Hi Nathan,
There are several options.
Grayscale (Intensity)
The value is expressed as absolute hight from the original point position and only in positive values. A second version (centered) uses mid gray value for the original point position and has the option to move the point “up” and “down”.
RGB
The values express an X,Y,Z position and allows so to overcome limitations of the gray values, as they are only “up” and eventually “Down” values for a specific point.
In this way, points can move relatively free and even on top of each other. The downside is, the are not really editable anymore in an image app, gray values are more “human-readable”.

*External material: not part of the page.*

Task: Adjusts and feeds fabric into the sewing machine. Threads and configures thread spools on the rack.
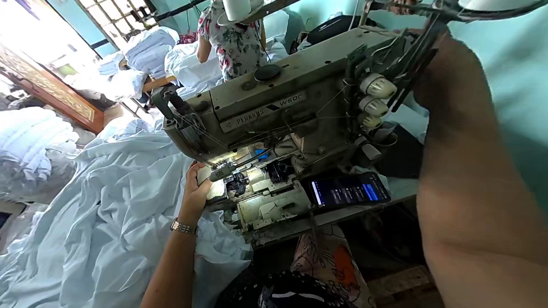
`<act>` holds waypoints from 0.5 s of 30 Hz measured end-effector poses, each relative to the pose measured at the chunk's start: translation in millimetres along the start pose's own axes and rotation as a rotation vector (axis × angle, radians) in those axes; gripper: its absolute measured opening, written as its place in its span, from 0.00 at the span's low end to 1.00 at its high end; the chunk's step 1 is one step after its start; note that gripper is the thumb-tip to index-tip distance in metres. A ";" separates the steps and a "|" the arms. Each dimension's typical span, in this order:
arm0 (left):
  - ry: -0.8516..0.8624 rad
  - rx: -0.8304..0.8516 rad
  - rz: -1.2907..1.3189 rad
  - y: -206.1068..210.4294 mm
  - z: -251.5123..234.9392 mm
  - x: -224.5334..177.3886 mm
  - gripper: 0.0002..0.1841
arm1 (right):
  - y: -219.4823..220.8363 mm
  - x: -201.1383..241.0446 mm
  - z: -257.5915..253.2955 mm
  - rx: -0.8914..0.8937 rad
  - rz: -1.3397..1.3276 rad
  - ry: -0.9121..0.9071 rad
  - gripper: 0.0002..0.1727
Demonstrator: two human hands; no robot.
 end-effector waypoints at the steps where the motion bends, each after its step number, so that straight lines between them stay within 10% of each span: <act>1: -0.001 0.001 -0.001 -0.1 0.0 -0.2 0.30 | 8.3 6.6 -6.2 0.079 0.084 -0.041 0.27; 8: 0.001 0.004 -0.021 0.6 1.2 -0.9 0.27 | 36.4 73.5 45.9 0.143 0.225 -0.158 0.18; 15: 0.009 0.009 -0.036 -0.7 -0.3 0.2 0.28 | 15.2 1.0 0.9 0.248 -0.062 -0.561 0.25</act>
Point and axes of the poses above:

The RGB or XYZ values are differentiated in RGB (XYZ Object), RGB (XYZ World) and RGB (XYZ Tangent)
There are subsets of color based Displacement maps available, kind of Double Gray versions in Red and Green, for up or down values. Mostly, from my point of view, to overcome the 8bit/channel limitations.
I highly recommend for critical work 16bit/channel (at least) and never color profile these channels, they are data channels and do not need a gamma or a log curves applied to them. 32bit/channel/float and linear is certainly the best way to do it now. OpenEXR as format is the industry standard.
Your question: if you really want to use grayscale (Intensity), your result will be eventually different, in some cases heavily, from the sculpting result you had. Yes, you can go to “Settings” in the Sculpt-Bake-Menu and set what you like to have.